> **Activity**:
Could you output every record again, exactly as given?

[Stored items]
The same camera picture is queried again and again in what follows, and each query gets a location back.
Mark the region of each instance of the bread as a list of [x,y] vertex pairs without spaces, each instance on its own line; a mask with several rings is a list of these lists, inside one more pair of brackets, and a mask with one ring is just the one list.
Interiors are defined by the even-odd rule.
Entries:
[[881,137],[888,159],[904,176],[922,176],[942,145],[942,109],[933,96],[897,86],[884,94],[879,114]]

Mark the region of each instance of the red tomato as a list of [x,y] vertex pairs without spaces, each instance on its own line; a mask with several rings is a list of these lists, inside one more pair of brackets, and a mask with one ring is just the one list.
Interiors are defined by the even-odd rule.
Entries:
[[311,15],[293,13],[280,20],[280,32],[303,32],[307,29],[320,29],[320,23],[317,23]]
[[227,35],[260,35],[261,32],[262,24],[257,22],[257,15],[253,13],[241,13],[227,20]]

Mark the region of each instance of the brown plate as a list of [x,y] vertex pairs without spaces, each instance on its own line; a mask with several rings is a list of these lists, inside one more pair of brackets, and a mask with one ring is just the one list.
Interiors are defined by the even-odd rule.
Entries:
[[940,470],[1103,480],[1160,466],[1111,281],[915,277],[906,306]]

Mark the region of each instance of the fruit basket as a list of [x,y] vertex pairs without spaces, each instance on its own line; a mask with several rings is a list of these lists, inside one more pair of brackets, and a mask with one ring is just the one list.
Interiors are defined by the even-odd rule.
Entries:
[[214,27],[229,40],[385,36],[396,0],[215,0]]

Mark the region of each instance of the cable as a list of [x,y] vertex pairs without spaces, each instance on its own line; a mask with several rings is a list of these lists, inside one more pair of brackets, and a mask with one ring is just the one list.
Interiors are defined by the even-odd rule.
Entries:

> **Solved problem**:
The same camera picture is queried again and again in what follows, and each query gets a location back.
Mark the region of each instance of the bread as a list of [x,y] vertex pairs without spaces, each instance on its own line; a mask with several rings is a list of these lists, inside one more pair of brackets, and a mask with one ring is just the one list.
Interiors are defined by the even-odd rule.
Entries:
[[881,137],[888,159],[904,176],[922,176],[942,145],[942,109],[933,96],[897,86],[884,94],[879,114]]

Mark the region of each instance of the red tomato as a list of [x,y] vertex pairs without spaces, each instance on its own line; a mask with several rings is a list of these lists, inside one more pair of brackets, and a mask with one ring is just the one list.
Interiors are defined by the even-odd rule.
Entries:
[[311,15],[293,13],[280,20],[280,32],[303,32],[307,29],[320,29],[320,23],[317,23]]
[[227,35],[260,35],[261,32],[262,24],[257,22],[257,15],[253,13],[241,13],[227,20]]

Mark the region of each instance of the brown plate as a list of [x,y] vertex pairs without spaces, each instance on its own line; a mask with several rings is a list of these lists, inside one more pair of brackets, and a mask with one ring is just the one list.
Interiors are defined by the even-odd rule.
Entries:
[[940,470],[1103,480],[1160,466],[1111,281],[915,277],[906,306]]

Mark the region of each instance of the fruit basket as a list of [x,y] vertex pairs without spaces, each instance on its own line; a mask with several rings is a list of these lists, inside one more pair of brackets, and a mask with one ring is just the one list.
Interiors are defined by the even-odd rule.
Entries:
[[214,27],[229,40],[385,36],[396,0],[215,0]]

Mark the region of each instance of the cable as a list of [x,y] vertex pairs without spaces, each instance on its own line; a mask with several rings is a list of these lists, inside one more pair of brackets, and a mask with one ring is just the one list.
Interiors are defined by the even-odd rule.
Entries:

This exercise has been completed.